[Date Prev][Date Next][Thread Prev][Thread Next][Date Index][Thread Index]
Re: Reliability and assurances
There may be underlying points with this as well. I have had to deal with
a situation that touch upon this. Please allow me to elaborate...
We use "computer generated" forms, that is the database server sends ascii
data to a formatting server that turns the raw text into our invoices with
logos and etc. The problem that we faced is that the formatting system is
prone to going down for various reasons. Because of this someone (usually
me) gets called in the middle of the night when it doesn't work. Since
"once is enough" for me I came up with a way to add some redundancy to the
system so that I could deal with the problems in the morning and not in the
middle of the night. (This was not simple, and did take some time.)
My boss saw what I was doing and expressed the stance that I was wasting my
time since it only acts up every month or so. I then rebutted with the
position that we could not accurately predict when it would or wouldn't
work. Murphy's law then dictates that the system will fail at the worst
possible time. (e.g. high work load, no one able to make it in to fix
it). I was still told to stop what I was doing. Fortunately I had
documented this.
Several months later, I was out of town and my boss was detained in getting
to the site when the system went down.
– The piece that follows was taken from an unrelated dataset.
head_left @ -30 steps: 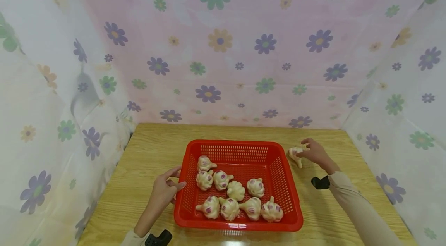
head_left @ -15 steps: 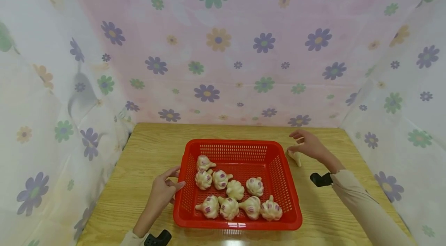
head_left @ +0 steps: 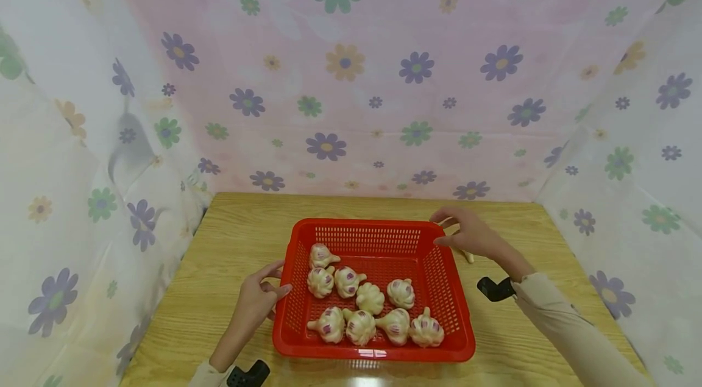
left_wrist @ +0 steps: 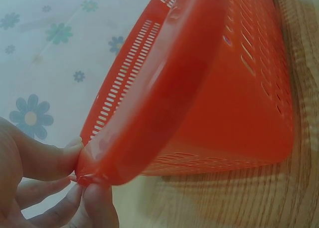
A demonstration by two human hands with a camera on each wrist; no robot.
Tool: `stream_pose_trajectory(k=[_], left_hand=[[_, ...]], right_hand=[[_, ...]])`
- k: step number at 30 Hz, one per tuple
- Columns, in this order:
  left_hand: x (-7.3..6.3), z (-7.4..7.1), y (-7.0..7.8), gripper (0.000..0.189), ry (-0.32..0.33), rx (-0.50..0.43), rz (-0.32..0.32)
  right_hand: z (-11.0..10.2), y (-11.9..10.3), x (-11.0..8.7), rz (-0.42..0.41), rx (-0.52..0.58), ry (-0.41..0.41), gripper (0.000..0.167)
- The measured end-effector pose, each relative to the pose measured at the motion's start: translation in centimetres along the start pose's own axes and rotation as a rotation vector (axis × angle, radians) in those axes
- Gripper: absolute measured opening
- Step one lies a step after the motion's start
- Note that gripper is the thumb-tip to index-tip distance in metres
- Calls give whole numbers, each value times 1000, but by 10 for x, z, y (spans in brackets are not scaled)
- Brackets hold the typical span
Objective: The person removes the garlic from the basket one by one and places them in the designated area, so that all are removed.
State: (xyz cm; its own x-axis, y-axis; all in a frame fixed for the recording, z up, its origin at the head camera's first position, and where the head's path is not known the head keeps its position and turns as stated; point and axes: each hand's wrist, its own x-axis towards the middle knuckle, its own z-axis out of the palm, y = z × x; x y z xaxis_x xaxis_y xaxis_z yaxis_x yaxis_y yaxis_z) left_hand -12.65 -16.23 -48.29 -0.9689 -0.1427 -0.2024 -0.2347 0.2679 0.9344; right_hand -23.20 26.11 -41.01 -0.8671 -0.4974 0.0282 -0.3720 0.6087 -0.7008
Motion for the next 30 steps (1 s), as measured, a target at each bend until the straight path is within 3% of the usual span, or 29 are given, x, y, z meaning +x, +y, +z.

The end loss was several hours of
labor as no invoices could be printed, therefore trucks could not be
loaded, etc. etc. I returned to a small inquisition about the failure in
the system. It seems that my boss was busy covering himself. (claims that
I /someone was supposed to restart the system every week... this was
documented to have no predictable effect. e.g restarting fixed the problem,
but would not necessarily prevent it.)
I quietly showed "upper mgmt." the documentation I had kept with the line
"we can not accurately predict the reliability of this system". Nothing
was done until several months later when the scenario repeated itself. We
have since looked into other solutions and with cost being a major factor
my original idea of a redundant system was put into place. The system
still goes down from time to time, but it is not a crippling event anymore.
The underlying point might be that just because a system is prone to
failure doesn't mean it can/should be replaced. In our case it was not
cost effective to replace the system, but it was cost effective to add
redundancy and increase the level of reliability.
"Sometimes the obvious answer is not the correct one." (me)
Hope this helps... someone :-)
- Bennett
At 01:34 PM 1/8/00 -0500, Mark R. Lindsey manipulated the electrons to say:
>I'm working on a theory: if you can't be assured that a subsystem is going
>to work all of the time, then you can't be assured that a subsystem is
>going to work any of the time.
>
>Does that seem reasonable?
>
>When I say `subsystem' here, it's for lack of a better term to describe
>something atomic; e.g., a source of power for computer X, or a database
>server for application Y, &c. Obviously, everything depends on something
>else, and I'm not talking here about an analysis that extends up a
>reliability tree.